The formation of microcrystalline 3C-SiC films on Si substrates by the plasma-enhanced chemical transport method was investigated using a pure hydrogen glow plasma at 0.027 MPa. In this method, no source gas was necessary. Instead, the erosion products of a sintered 3C-SiC plate in a hydrogen plasma were used as the deposition source. By Fourier transform infrared (FT-IR) absorption gas analysis, the species generated by the hydrogen etching of sintered SiC were found to be SiH₄ and CH₄, which can serve as precursors for SiC film formation. The etch rate of sintered SiC by hydrogen plasma decreased with increasing source temperature. The maximum etch rate of the sintered SiC was 450 nm/min at an input power of 47 W/cm². Films prepared by this method at substrate temperatures (T_sub) of 600 and 1073 K were analyzed by FT-IR absorption spectroscopy. An absorption peak at 800 cm^- 1 related to Si-C bonds was clearly observed, but no significant hydrogen-related absorption peaks, such as C-H and Si-H, were observed in the prepared films. The deposition rate of SiC was about 8 nm/min, independent of T_sub. The SiC films had a columnar structure, and their surface morphologies revealed faceted growth. With decreasing T_sub, the lateral grain size became large.
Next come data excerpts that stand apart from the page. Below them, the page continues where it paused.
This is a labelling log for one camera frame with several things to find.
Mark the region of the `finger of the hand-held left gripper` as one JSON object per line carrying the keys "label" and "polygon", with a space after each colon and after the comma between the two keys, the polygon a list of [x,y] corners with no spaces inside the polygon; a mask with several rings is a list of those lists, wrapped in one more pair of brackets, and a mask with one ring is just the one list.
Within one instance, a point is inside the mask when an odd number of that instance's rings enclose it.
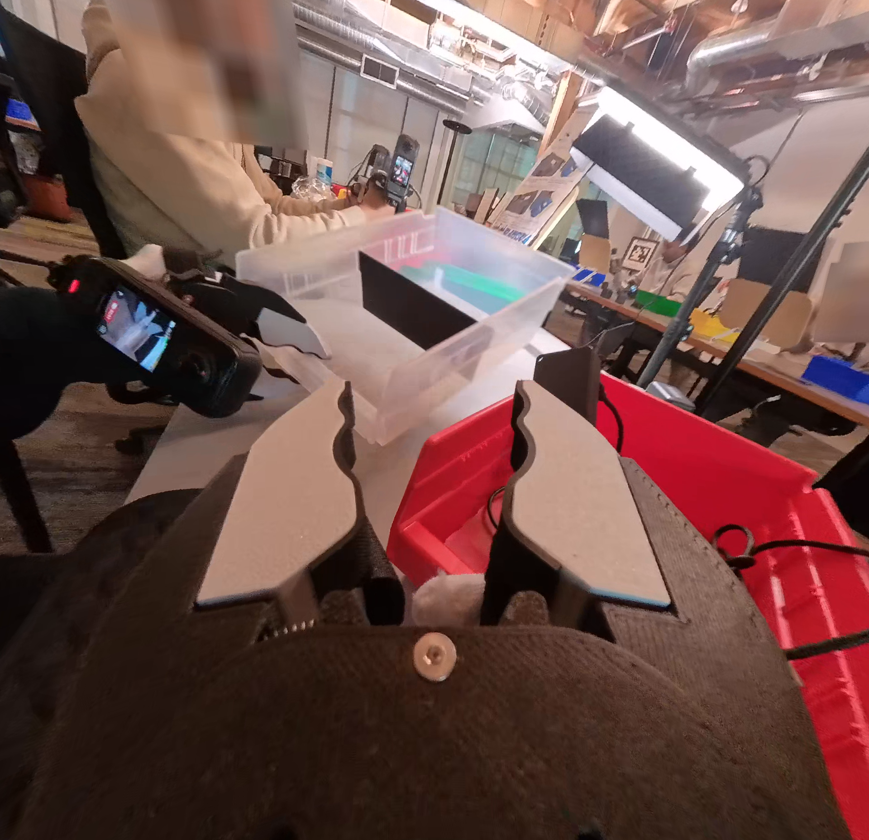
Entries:
{"label": "finger of the hand-held left gripper", "polygon": [[265,346],[292,347],[319,359],[331,359],[332,351],[313,326],[294,307],[264,307],[256,319],[258,340]]}

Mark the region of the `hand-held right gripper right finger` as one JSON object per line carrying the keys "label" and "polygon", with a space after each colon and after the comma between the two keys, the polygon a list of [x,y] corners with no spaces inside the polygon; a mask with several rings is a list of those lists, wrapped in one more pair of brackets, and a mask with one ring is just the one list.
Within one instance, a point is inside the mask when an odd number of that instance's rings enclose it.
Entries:
{"label": "hand-held right gripper right finger", "polygon": [[501,500],[501,610],[542,596],[554,625],[603,604],[670,613],[673,599],[622,458],[534,380],[516,385],[513,469]]}

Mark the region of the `clear plastic bin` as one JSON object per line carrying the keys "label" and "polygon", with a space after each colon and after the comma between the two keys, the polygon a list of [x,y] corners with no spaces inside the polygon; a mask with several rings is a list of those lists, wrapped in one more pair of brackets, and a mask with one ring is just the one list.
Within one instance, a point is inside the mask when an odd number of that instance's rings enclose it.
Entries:
{"label": "clear plastic bin", "polygon": [[[427,261],[462,267],[527,297],[424,351],[363,308],[359,252],[395,271]],[[442,207],[239,253],[236,270],[284,298],[332,351],[331,359],[319,359],[280,347],[286,372],[309,391],[332,377],[349,382],[356,430],[380,445],[527,346],[574,275],[569,264]]]}

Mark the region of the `long black usb hub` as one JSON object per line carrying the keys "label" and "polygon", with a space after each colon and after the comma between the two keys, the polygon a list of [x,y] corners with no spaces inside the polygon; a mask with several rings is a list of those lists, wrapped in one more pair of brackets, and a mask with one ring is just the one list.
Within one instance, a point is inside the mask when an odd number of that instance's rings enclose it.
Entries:
{"label": "long black usb hub", "polygon": [[534,381],[596,426],[602,364],[590,346],[545,353],[535,361]]}

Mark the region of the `red plastic bin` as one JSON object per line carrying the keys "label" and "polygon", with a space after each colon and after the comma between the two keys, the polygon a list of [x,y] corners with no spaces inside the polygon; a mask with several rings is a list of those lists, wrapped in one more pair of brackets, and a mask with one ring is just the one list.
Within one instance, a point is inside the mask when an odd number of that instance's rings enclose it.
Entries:
{"label": "red plastic bin", "polygon": [[[759,544],[807,539],[852,544],[831,496],[808,468],[604,376],[624,424],[621,452],[711,539],[741,525]],[[387,541],[419,586],[440,571],[482,573],[493,528],[492,491],[512,470],[513,395],[435,433],[421,448]],[[796,545],[762,552],[745,586],[780,646],[867,631],[867,559]],[[853,838],[868,837],[867,644],[792,664]]]}

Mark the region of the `person's left forearm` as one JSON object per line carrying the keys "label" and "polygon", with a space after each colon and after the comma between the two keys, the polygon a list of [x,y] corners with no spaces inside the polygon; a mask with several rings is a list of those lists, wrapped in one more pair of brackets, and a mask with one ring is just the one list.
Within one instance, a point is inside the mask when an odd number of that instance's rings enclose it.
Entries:
{"label": "person's left forearm", "polygon": [[144,371],[103,341],[62,294],[18,286],[1,292],[1,439],[47,421],[65,388],[120,386]]}

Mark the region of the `person's right hand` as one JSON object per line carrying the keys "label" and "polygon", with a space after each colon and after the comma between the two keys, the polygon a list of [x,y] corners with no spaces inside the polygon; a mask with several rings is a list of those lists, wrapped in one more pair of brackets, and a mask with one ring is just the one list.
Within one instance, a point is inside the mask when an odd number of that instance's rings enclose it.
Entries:
{"label": "person's right hand", "polygon": [[438,573],[414,593],[409,619],[417,627],[473,627],[480,624],[485,577],[483,574]]}

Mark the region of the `black bin divider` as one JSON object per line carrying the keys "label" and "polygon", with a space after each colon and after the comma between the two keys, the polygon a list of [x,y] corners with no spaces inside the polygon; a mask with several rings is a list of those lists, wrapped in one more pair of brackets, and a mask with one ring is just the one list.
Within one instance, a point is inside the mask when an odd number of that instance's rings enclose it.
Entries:
{"label": "black bin divider", "polygon": [[424,351],[463,333],[476,320],[366,253],[358,253],[363,308]]}

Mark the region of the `yellow plastic bin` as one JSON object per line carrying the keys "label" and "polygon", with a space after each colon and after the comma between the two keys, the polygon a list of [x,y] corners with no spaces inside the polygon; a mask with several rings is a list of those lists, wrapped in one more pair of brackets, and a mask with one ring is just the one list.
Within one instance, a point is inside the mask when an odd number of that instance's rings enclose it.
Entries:
{"label": "yellow plastic bin", "polygon": [[717,315],[712,315],[701,309],[695,309],[690,316],[692,335],[725,344],[733,344],[739,336],[739,329],[721,323]]}

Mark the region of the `long wooden desk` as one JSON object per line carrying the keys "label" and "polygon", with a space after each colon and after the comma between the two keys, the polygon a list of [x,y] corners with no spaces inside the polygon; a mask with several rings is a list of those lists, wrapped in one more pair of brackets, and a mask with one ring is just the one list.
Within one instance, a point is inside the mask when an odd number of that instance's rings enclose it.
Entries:
{"label": "long wooden desk", "polygon": [[[663,335],[666,332],[670,322],[670,319],[667,317],[656,313],[648,313],[644,309],[619,304],[603,298],[594,289],[581,285],[577,281],[569,280],[564,291],[569,292],[572,297],[578,300],[591,301],[605,309],[614,311],[628,319],[628,323],[644,325],[651,330],[655,330],[659,335]],[[868,426],[867,404],[849,400],[837,392],[814,385],[812,382],[788,372],[788,368],[789,366],[778,361],[778,357],[775,357],[770,362],[744,357],[737,366],[739,371],[758,378],[777,389],[787,391],[800,400],[806,400],[826,411],[836,413],[846,420],[853,421],[855,424],[864,427]]]}

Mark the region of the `black light stand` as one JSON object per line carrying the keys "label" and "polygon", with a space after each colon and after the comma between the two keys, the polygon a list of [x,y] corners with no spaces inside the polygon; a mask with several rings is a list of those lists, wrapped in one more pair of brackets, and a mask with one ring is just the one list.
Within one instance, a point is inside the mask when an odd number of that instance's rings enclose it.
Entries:
{"label": "black light stand", "polygon": [[704,266],[701,268],[688,295],[683,300],[679,312],[673,317],[667,329],[661,335],[659,344],[649,355],[636,385],[647,389],[654,382],[659,370],[670,353],[682,341],[688,333],[688,326],[692,312],[707,296],[712,280],[716,278],[719,268],[728,265],[738,259],[741,253],[741,244],[751,216],[763,206],[762,193],[759,184],[747,186],[739,196],[733,215],[728,221],[721,237],[712,247]]}

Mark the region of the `instruction sheet on board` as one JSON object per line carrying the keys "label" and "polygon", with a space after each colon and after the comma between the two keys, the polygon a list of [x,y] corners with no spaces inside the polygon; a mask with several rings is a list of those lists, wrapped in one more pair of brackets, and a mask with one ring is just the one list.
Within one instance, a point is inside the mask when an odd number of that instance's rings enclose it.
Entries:
{"label": "instruction sheet on board", "polygon": [[541,153],[512,197],[499,204],[488,226],[522,245],[543,240],[556,215],[576,200],[592,161],[574,144],[597,119],[596,102],[579,107]]}

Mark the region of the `black disc floor lamp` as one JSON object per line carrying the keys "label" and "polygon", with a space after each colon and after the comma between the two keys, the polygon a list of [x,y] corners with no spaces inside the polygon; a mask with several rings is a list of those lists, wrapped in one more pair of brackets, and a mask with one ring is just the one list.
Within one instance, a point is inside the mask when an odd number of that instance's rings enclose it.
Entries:
{"label": "black disc floor lamp", "polygon": [[850,212],[853,202],[863,189],[868,179],[868,150],[864,150],[852,170],[847,174],[836,193],[827,203],[818,219],[814,222],[806,236],[802,239],[798,248],[780,269],[775,280],[769,287],[766,296],[761,300],[757,310],[743,326],[735,343],[727,351],[720,364],[715,369],[711,378],[695,402],[695,413],[705,418],[710,411],[714,400],[721,393],[726,381],[735,372],[744,356],[754,344],[758,335],[773,317],[789,291],[793,289],[793,283],[798,280],[803,269],[815,255],[823,248],[831,232],[837,228],[844,216]]}

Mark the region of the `led panel light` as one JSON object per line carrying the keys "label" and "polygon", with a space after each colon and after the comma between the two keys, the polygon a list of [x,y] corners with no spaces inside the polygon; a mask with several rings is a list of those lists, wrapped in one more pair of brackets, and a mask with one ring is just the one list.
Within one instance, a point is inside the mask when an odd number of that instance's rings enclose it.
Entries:
{"label": "led panel light", "polygon": [[665,240],[687,242],[744,192],[750,167],[612,82],[570,154],[591,182]]}

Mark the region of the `silver air duct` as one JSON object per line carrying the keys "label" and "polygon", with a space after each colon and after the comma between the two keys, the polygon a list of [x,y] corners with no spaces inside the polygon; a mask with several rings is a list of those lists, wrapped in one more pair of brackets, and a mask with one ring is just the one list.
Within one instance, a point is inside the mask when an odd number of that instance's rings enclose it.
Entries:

The current-voltage characteristics of a prepared SiC/Si heterojunction np diode showed rectifying behavior, demonstrating that the doping of an SiC film can be achieved without a doping gas source. The dopant distribution near the SiC/Si interface deduced from capacitance-voltage measurements suggests that the precise control of the initial growth stage is important to obtain a good SiC/Si interface.